We calculate the exponentiation evaluation of the third part from  $d_{\lceil \frac{2k}{n} \rceil + 1}$  to  $d_{\lceil \frac{3k}{n} \rceil}$  in the exponent d. The exponentiation values in sequence from  $d_{\lceil \frac{2k}{n} \rceil + 1}$  to  $d_{\lceil \frac{3k}{n} \rceil}$  are presented  $2^{\lceil \frac{2k}{n} \rceil + 1}, 2^{\lceil \frac{2k}{n} \rceil + 2}, \ldots$ , and  $2^{\lceil \frac{3k}{n} \rceil}$ .

#### **Procedure 8:**

The MSB in the exponentiation evaluation of the third part is multiplied by the value stored in the first part. It means the product of  $2^{\lceil \frac{3k}{n} \rceil} * (2^0 + 2^1 + 2^2 + \ldots + 2^{\lceil \frac{k}{n} \rceil})$  is  $(11111\dots0000000000\dots)_2$  and there are  $\lceil \frac{k}{n} \rceil$  consecutive 1 and  $\lceil \frac{3k}{n} \rceil$  consecutive 0 in this number respectively.

# **Procedure 9:**

We calculate the exponentiation evaluation of the fourth part from  $d_{\lceil \frac{3k}{n} \rceil + 1}$  to  $d_{\lceil \frac{4k}{n} \rceil}$  in the exponent d. The exponentiation values in sequence from  $d_{\lceil \frac{3k}{n} \rceil + 1}$  to  $d_{\lceil \frac{4k}{n} \rceil}$  are presented  $2^{\lceil \frac{3k}{n} \rceil + 1}, 2^{\lceil \frac{3k}{n} \rceil + 2}, \ldots$ , and  $2^{\lceil \frac{4k}{n} \rceil}$ .

:

# Procedure (2n-1):

We calculate the exponentiation evaluation of (n-1)th part from  $d_{\lceil \frac{[(n-1)-1]k}{n}\rceil+1}$  to  $d_{\lceil \frac{(n-1)k}{n}\rceil}$  in the exponent d.

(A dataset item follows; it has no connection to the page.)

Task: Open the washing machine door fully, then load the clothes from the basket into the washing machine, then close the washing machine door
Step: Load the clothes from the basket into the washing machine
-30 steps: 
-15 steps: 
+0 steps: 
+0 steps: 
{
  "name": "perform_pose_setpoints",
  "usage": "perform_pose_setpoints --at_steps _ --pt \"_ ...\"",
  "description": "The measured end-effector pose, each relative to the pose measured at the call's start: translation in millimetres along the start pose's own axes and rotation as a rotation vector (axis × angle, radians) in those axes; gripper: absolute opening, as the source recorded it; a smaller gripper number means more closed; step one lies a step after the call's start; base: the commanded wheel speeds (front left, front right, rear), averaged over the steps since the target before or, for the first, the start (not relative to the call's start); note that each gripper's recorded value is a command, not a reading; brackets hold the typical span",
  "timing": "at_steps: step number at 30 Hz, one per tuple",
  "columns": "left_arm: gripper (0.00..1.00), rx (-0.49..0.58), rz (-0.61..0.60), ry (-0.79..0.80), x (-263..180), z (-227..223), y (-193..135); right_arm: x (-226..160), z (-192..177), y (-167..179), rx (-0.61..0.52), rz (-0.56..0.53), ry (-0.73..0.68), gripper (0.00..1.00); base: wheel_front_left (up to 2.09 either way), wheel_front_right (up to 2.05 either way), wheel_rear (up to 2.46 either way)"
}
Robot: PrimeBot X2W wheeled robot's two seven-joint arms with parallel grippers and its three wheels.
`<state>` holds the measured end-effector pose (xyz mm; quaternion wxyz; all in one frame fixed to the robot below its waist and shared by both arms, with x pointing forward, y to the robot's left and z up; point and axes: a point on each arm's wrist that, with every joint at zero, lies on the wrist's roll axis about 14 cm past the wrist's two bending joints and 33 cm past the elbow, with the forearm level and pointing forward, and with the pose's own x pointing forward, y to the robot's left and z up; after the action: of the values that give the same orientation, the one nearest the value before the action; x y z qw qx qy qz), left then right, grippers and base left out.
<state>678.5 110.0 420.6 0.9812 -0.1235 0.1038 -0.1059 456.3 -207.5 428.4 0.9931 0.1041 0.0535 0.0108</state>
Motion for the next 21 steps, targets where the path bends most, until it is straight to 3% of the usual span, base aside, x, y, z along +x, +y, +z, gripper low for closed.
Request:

The exponentiation values in sequence from  $d_{\lceil \frac{[(n-1)-1]k}{n}\rceil+1}$  to  $d_{\lceil \frac{(n-1)k}{n}\rceil}$  are presented  $2^{\lceil \frac{[(n-1)-1]k}{n}\rceil+1}, 2^{\lceil \frac{[(n-1)-1]k}{n}\rceil+2}, \ldots$ , and  $2^{\lceil \frac{(n-1)k}{n}\rceil}$ 

# Procedure (2n):

The MSB in the exponentiation evaluation of the (n-1)th part is multiplied by the value stored in the first part. It means the product of  $2^{\lceil \frac{(n-1)k}{n} \rceil} * (2^0 + 2^1 + 2^2 + \ldots + 2^{\lceil \frac{k}{n} \rceil})$  is  $(11111\dots 00000\dots)_2$  and there are  $\lceil \frac{k}{n} \rceil$  consecutive 1 and  $\lceil \frac{(n-1)k}{n} \rceil$  consecutive 0 in this number respectively.

# Procedure (2n+1):

To sum up, we can obtain the result of  $\sum_{i=1}^{n-1} (2^{\lceil \frac{ik}{n} \rceil} * \sum_{j=0}^{\frac{k}{n}} 2^j)$ , where k is the bit-length of the exponent, n means parts coming from Procedure 2, Procedure 4, Procedure 6, ..., and Procedure (2n). Then we can get the answer  $(111...111)_2$  and there are k consecutive 1 in this number.

#### 6. Complexity Analyses

Now we generalize the above procedures from Procedure 1 to Procedure (2n + 1) and analyze the complexity of the proposed technique in detail as following:

In Procedure 1, the big O is 1 because the bits in exponent d are put in parallel.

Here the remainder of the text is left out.